Antennas are used to radiate and receive radio frequency signals. The transmission and reception of radio frequency signals is useful in a broad range of activities. For instance, radio wave communication systems are desirable where communications are transmitted over large distances. In addition, radio frequency signals can be used in connection with obtaining geographic position information.
In order to provide desired gain and directional characteristics, the dimensions and geometry of an antenna are typically such that the antenna is useful only within a relatively narrow band of frequencies. It is often desirable to provide an antenna capable of operating at more than one range of frequencies. However, such broadband antennas typically have less desirable gain characteristics than antennas that are designed solely for use at a narrow band of frequencies. Therefore, in order to provide acceptable gain at a variety of frequency bands, devices have been provided with multiple antennas. Although such an approach is capable of providing high gain at multiple frequencies, the provision of multiple antennas requires relatively large amounts of physical space.
An example of a device in which relatively high levels of gain at multiple frequencies and a small antenna area are desirable are wireless telephones capable of operating in connection with different wireless communication technologies. In particular, it may be desirable to provide a wireless telephone capable of operating in connection with different wireless systems having different frequencies, when communication using a preferred system is not available. Furthermore, in wireless telephones, a typical requirement is that the telephone provide high gain, in order to allow the physical size and power consumption requirements of the telephone components to be small.
Another example of a device in which high gain characteristics at multiple frequencies and a small antenna area are desirable are global positioning system (GPS) receivers. In particular, GPS receivers using dual frequency technologies, or using differential GPS techniques, must be capable of receiving weak signals transmitted on two different carrier signals. As in the example of wireless telephones, it is generally desirable to provide GPS receivers that are physically small, and that have relatively low power consumption requirements.
Still another example of a device in which a relatively high gain at multiple frequency bands is desirable is in connection with a communications satellite or a global positioning system satellite. In such applications, it can be advantageous to provide phased array antennas capable of providing multiple operating frequencies and of directing their beam towards a particular area of the Earth. In addition, it can be advantageous to provide such capabilities in a minimal area, to avoid the need for large and complex radiator structures.
Planar microstrip antennas have been utilized in connection with various devices. However, providing multiple frequency capabilities typically requires that the area devoted to the antenna double (i.e., two separate antennas must be provided) as compared to a single frequency antenna. Alternatively, microstrip antenna elements optimized for operation at a first frequency have been positioned in a plane overlaying a plane containing microstrip antenna elements adapted for operation at a second frequency. Although such devices are capable of providing multiple frequency capabilities, they require relatively large surfaces or volumes, and are therefore disadvantageous when used in connection with portable devices. In addition, such arrangements can be expensive to manufacture, and can have undesirable interference and gain characteristics.

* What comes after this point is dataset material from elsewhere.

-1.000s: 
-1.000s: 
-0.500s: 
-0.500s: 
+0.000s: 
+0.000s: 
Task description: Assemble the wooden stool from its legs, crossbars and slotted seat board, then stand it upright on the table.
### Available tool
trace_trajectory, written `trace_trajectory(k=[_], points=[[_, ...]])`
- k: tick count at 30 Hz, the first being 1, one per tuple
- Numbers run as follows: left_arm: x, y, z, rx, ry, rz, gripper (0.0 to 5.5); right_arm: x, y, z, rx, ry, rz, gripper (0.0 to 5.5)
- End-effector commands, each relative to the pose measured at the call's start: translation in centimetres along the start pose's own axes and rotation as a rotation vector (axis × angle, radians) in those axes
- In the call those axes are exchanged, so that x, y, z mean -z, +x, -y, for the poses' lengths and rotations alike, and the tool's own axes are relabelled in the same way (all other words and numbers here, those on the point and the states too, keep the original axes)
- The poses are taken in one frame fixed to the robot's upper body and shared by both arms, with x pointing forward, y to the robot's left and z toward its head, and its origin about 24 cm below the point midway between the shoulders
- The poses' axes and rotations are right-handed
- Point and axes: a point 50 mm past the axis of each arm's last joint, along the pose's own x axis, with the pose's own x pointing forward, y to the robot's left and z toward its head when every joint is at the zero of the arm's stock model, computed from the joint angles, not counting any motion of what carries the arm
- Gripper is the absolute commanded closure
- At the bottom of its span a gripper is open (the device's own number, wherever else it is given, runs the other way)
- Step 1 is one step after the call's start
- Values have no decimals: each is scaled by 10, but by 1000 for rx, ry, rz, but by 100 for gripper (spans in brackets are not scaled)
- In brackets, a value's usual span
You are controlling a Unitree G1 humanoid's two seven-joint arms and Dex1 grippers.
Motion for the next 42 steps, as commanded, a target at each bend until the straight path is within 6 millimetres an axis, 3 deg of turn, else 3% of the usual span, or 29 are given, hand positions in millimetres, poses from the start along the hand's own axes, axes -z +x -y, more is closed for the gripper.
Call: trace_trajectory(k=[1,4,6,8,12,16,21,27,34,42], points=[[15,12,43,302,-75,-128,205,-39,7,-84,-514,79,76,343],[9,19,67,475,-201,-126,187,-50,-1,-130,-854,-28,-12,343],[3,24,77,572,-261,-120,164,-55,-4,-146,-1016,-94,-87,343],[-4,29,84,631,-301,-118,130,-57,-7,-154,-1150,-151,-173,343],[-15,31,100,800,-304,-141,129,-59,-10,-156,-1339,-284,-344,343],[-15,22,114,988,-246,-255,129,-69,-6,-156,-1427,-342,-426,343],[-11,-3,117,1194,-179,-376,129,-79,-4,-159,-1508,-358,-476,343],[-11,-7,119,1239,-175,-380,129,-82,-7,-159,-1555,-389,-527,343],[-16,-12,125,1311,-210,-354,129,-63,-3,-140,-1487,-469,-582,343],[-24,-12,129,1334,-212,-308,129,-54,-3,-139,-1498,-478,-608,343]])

The amount of space required by an antenna is particularly apparent in connection with phased array antennas. Phased array antennas typically include a number of radiator elements arrayed in a plane. The elements can be provided with differentially delayed versions of a signal, to steer the beam of the antenna. The steering, or scanning, of an antenna's beam is useful in applications in which it is desirable to point the beam of the antenna in a particular direction, such as where a radio communications link is established between two points, or where information regarding the direction of a target object is desired. The elements comprising phased array antennas usually must be spread over a relatively large area. Furthermore, in order to provide phased array antennas capable of operating at two different frequency bands, two separate arrays must be provided. Therefore, a conventional phased array antenna for operation at two different frequency bands can require twice the area of a single frequency band array antenna, and the phase centers of the separate arrays are not co-located. Alternatively, arrays can be stacked one on top of the other, however this approach results in antennas that are difficult to design such that they operate efficiently, and are expensive to manufacture. In addition, prior attempts at providing antenna arrays capable of operating at two distinct frequency bands have resulted in poor performance, including the creation of grating lobes, large amounts of coupling, large losses, and have required relatively large areas.
Therefore, there is a need for an antenna capable of operating at multiple frequencies that is relatively compact and that occupies a relatively small surface area. In addition, there is a need for such an antenna capable of providing a beam having high gain at multiple frequencies that can be scanned. Moreover, there is a need for an antenna capable of providing high gain at multiple frequencies that can be packaged within a relatively small area or volume, and that minimizes coupling and losses due to the close proximity of the antenna elements. Furthermore, it would be advantageous to provide an antenna capable of operating at multiple frequency bands and having co-located phase centers. In addition, such an antenna should be reliable and inexpensive to manufacture.